A audiência de custódia como mecanismo de alcance do 16° Objetivo de Desenvolvimento Sustentável da ONU: uma análise da implantação bem-sucedida do instituto no país e os pontos de melhoria para a eficácia plena do instituto.
DOI:
https://doi.org/10.5281/Palavras-chave:
audiência de custódia, processo penal, agenda 2030Resumo
Em 2030 finaliza o prazo para o alcance dos Objetivos de Desenvolvimento Sustentável propostos pela Organização das Nações Unidas, plano que o Brasil aderiu em 2015. Diante disso, o prazo para estipular medidas e políticas eficazes também reduz cada vez mais.
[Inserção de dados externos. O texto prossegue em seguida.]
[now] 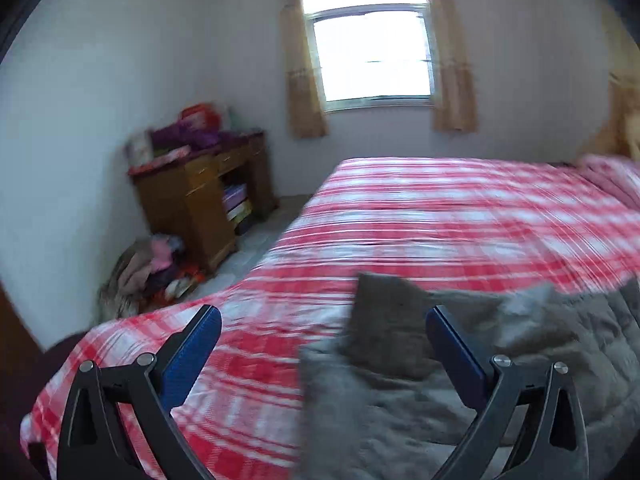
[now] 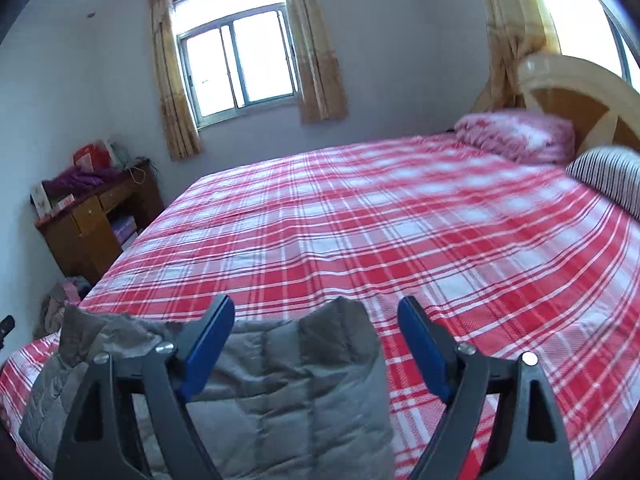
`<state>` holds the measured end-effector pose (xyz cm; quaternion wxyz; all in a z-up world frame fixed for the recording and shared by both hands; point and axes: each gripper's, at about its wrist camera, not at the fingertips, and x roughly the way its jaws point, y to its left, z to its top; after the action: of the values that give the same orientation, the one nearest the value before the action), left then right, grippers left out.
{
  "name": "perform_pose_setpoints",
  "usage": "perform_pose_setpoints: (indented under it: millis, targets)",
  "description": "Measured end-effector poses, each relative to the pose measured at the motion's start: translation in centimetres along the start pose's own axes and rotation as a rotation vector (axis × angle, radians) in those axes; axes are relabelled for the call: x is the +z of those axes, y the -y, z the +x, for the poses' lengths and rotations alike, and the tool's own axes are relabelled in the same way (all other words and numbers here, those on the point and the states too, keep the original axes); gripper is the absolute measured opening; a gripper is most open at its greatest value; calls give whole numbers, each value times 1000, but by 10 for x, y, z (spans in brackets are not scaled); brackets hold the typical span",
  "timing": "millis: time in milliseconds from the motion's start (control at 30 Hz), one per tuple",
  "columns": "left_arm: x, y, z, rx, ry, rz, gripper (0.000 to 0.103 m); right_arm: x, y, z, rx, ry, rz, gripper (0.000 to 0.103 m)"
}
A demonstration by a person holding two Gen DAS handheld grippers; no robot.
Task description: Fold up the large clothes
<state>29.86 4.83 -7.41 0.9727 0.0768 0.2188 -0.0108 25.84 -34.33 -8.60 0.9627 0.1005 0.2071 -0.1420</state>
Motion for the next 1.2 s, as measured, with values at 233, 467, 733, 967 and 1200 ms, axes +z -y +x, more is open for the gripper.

O 16° objetivo, “Paz, justiça e instituições eficazes”, é o tema principal da presente pesquisa. Em busca de instrumentos para o alcance das metas estipuladas, o estudo encontra as audiências de custódia, uma política criminal que visa a redução da população de presos sem sentença, além do combate a violência policial. O instrumento chega em 2015 por meio de uma resolução do Conselho Nacional de Justiça, buscando não só dar uma resposta à acordos internacionais firmados pelos país em 1992 como também atender a uma forte demanda do sistema prisional, tendo em vista a ADI 347/15. Por meio da análise bibliográfica de relatórios, tratados e da própria legislação, busca-se a construção da audiência de custódia como instrumento do processo penal e, a partir disso, aplica-se um estudo quantitativo dos dados disponibilizados por sites oficiais a fim de compreender a implementação das audiências de custódia no Brasil. O estudo revela um grande potencial do novo instrumento, tanto para resguardar princípios processuais e constitucionais, como também para combater a crise brasileira do sistema penal, auxiliando na busca da efetivação do dispositivo e do alcance dos objetivos internacionais.